Rex, King, Boss, Duke’s barks are, as the film itself puts it, translated dutifully by Edward Norton, Bob Balaban, Bill Murray and Jeff Goldblum respectively. You can’t blame Wes Anderson for sticking with his familiar cast when it so often works. They are led by their grizzled Alpha, Chief, newcomer to Anderson films Bryan Cranston. It’s no surprise that this experienced voice cast pull of these dumpster-experienced mutts with effortless fickleness and comedic timing.
Amusingly, while we’re given the benefit of dog-speak translation, Anderson isn’t so generous when it comes to the Japanese dialogue that makes up the film’s prominent B-plot. It’s a B-plot (and C-plot, in fact) that moves as fast and as furiously as the dialogue and editing that carry it. It’s intentionally alienating to the Western audience; with the brief thirty seconds we get to comprehend what’s happening, the film’s return to the calmer depictions of apocalyptic beauty as the dogs loyally track down Atari’s best friend is a welcome return to the familiar. We understand, and perhaps empathise, more with the dogs than we do with the humans.
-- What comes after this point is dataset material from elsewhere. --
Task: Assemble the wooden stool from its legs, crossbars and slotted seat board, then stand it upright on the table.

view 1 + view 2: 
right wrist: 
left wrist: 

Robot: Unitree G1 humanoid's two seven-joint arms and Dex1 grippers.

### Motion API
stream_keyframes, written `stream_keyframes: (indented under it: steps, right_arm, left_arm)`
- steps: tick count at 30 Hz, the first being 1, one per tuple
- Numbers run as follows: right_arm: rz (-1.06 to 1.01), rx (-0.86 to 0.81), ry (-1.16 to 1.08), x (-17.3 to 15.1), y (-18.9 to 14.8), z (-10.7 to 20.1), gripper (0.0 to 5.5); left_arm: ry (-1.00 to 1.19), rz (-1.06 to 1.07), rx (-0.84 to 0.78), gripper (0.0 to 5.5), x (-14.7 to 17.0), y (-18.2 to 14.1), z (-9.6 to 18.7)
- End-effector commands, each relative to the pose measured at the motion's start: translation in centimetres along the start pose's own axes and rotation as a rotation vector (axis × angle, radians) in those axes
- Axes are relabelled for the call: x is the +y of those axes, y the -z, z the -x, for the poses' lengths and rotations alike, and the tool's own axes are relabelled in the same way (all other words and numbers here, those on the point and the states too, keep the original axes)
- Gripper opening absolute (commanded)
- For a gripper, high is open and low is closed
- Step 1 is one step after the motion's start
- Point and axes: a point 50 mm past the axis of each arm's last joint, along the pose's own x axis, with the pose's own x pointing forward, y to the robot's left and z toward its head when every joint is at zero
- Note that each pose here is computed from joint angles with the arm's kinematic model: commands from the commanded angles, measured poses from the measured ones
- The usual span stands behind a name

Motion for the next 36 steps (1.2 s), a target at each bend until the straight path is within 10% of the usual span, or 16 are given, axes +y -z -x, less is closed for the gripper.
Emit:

As playful as ever with his visuals, Anderson’s beautiful cinematography is complimented with his trademark ingenuity with the frame. Illusions with depth of field carry the plot forward with great pace, and Chief’s reluctance to be as subservient to Atari as his fellow friends is excellently shown not spoken by his frequent absence from not just the group, but the screen entirely. This is always followed by a comedic pan back to him, laughs accentuated by the whimsical 2D deception of 3D stop motion figures. Indeed, Kurosawa’s reputation for motion storytelling proves harmonious with Anderson’s oddly symmetrical and formal camera movement.
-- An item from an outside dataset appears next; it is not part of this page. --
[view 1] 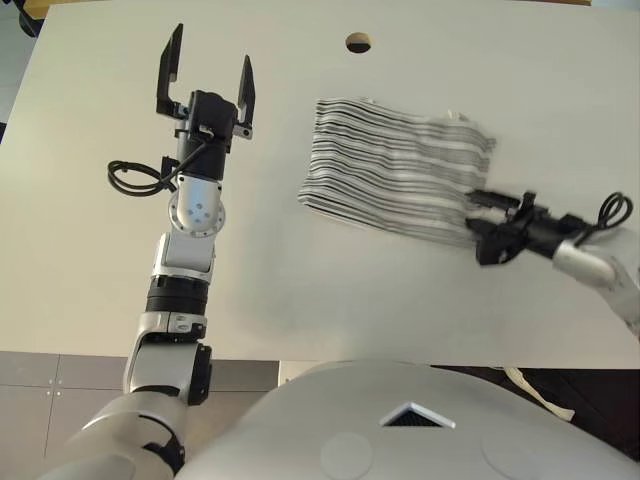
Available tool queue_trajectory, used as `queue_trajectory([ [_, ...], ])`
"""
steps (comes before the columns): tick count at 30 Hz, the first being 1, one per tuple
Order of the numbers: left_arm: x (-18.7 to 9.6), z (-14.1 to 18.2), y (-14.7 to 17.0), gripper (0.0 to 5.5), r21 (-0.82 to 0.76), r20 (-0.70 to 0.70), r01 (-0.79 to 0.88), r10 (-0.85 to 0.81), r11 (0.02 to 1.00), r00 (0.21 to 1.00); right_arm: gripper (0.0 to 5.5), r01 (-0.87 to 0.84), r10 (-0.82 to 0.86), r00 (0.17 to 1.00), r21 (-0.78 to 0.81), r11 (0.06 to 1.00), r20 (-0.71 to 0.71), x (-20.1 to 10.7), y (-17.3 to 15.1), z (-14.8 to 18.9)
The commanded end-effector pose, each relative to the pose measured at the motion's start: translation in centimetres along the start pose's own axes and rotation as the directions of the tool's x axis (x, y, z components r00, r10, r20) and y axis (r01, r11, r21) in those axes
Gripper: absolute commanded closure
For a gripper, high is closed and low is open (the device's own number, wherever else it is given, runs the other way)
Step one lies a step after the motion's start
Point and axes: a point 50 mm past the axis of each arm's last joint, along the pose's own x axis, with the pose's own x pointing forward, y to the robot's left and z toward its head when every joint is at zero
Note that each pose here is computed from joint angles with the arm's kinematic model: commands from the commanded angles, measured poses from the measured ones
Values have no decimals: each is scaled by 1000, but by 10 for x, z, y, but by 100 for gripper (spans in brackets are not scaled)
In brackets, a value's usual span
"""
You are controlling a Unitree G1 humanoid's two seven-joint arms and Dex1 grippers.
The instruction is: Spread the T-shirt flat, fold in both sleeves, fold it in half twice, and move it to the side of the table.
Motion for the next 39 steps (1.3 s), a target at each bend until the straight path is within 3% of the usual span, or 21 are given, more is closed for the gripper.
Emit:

It doesn’t all bark up the right tree. The screenplay makes character development jumps to fit with its breezy plot that could’ve done with a little more nuance and can’t exactly be forgiven as part of Anderson’s signature whimsy – passing weaker story arcs off for playful quaintness isn’t quite enough to excuse their thin threads. There’s even a D-plot introduced towards the end of the film, and though seeing it on a collision course with A, B, and C is thrilling, a more ruthless screenwriter may have made the chop of some late coming characters to avoid the clutter.
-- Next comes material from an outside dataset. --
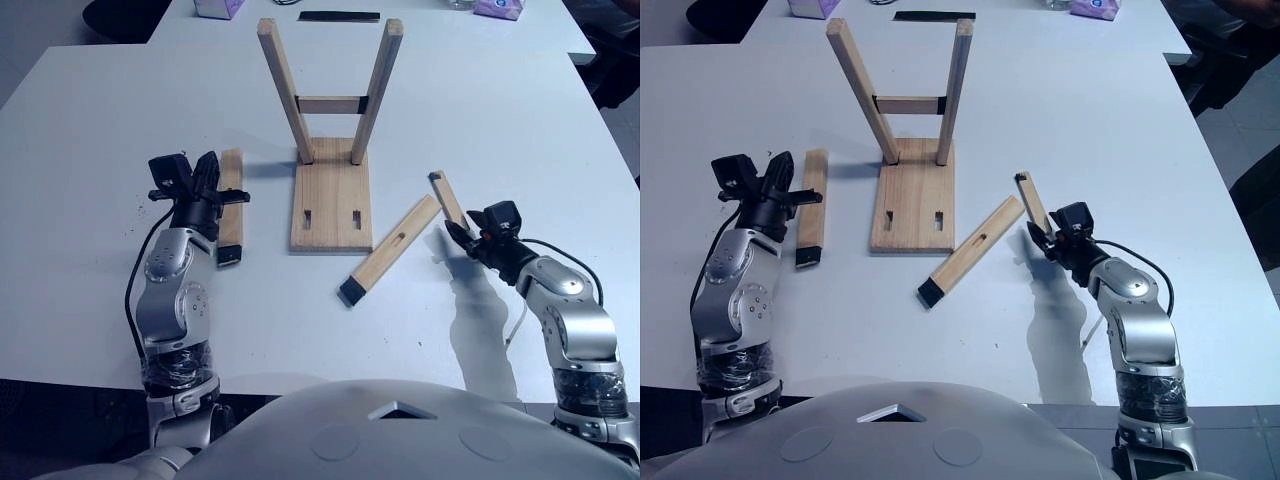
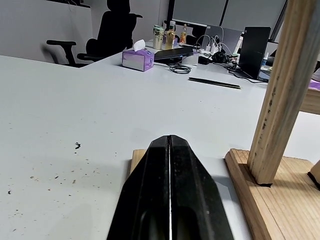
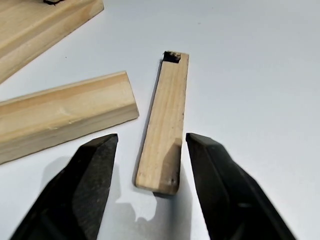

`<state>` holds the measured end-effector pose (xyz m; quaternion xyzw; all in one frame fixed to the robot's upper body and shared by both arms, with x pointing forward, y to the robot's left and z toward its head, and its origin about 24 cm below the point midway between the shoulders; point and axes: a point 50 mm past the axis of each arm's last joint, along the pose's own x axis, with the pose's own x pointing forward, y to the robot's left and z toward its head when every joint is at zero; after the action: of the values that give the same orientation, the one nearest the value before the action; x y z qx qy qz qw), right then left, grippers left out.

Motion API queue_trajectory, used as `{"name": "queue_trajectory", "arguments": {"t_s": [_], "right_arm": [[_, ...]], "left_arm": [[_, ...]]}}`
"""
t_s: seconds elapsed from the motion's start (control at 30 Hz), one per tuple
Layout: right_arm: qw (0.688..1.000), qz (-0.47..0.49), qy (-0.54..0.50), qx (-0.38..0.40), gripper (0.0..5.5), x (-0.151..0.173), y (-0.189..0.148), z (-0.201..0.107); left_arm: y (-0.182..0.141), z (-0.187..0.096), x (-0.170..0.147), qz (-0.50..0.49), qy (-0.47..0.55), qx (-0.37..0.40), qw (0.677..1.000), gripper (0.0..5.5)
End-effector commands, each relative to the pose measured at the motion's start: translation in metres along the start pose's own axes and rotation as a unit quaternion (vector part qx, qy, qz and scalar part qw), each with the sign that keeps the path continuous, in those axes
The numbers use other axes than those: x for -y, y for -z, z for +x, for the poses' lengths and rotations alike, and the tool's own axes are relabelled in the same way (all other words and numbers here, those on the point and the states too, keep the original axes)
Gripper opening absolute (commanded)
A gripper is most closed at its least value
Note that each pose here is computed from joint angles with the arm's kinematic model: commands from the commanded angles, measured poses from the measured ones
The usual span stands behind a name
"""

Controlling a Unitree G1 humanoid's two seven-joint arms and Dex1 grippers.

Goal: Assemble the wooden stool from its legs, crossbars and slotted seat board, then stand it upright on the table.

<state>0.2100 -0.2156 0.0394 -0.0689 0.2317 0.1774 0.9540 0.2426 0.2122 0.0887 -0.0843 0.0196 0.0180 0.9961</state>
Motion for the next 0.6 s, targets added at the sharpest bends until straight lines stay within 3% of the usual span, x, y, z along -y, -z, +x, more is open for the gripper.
{"name": "queue_trajectory", "arguments": {"t_s": [0.03,0.37,0.6], "right_arm": [[1.000,0.005,0.017,-0.001,2.52,0.001,0.003,0.001],[0.999,0.008,0.000,-0.039,2.52,-0.008,0.018,0.005],[0.999,0.002,0.031,-0.044,1.52,-0.003,0.022,0.005]], "left_arm": [[0.004,0.002,0.002,-0.003,0.000,-0.007,1.000,0.00],[0.008,0.002,0.002,-0.004,-0.001,-0.012,1.000,0.00],[0.008,0.004,0.002,-0.005,-0.002,-0.010,1.000,0.00]]}}
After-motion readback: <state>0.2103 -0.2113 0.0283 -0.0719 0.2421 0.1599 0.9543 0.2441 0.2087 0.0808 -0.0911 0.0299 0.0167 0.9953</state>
But when they do all finally collide, after ninety minutes of political hate ticking against the love of one boy and his dog, we perhaps see why Anderson chooses to make us understand the canines more than ourselves. Humans cast out, marginalise, and deem the mutts, as the film puts it, ‘the underdog dogs’. It’s ruthless, inhuman, and it’s really happening – Anderson said it himself, seeing it in the newspapers every day. It is the togetherness of the animals, on the outskirts of society that restore humanity. As a final tribute to Japanese culture, this point is driven home in a haiku called ‘Atari’s Lantern.’ It begins:
“Whatever happened to man’s best friend…?’
In an anxious, divisive, and abrasive world, perhaps it’s the newspaper headlines that should start borrowing from Isle of Dogs.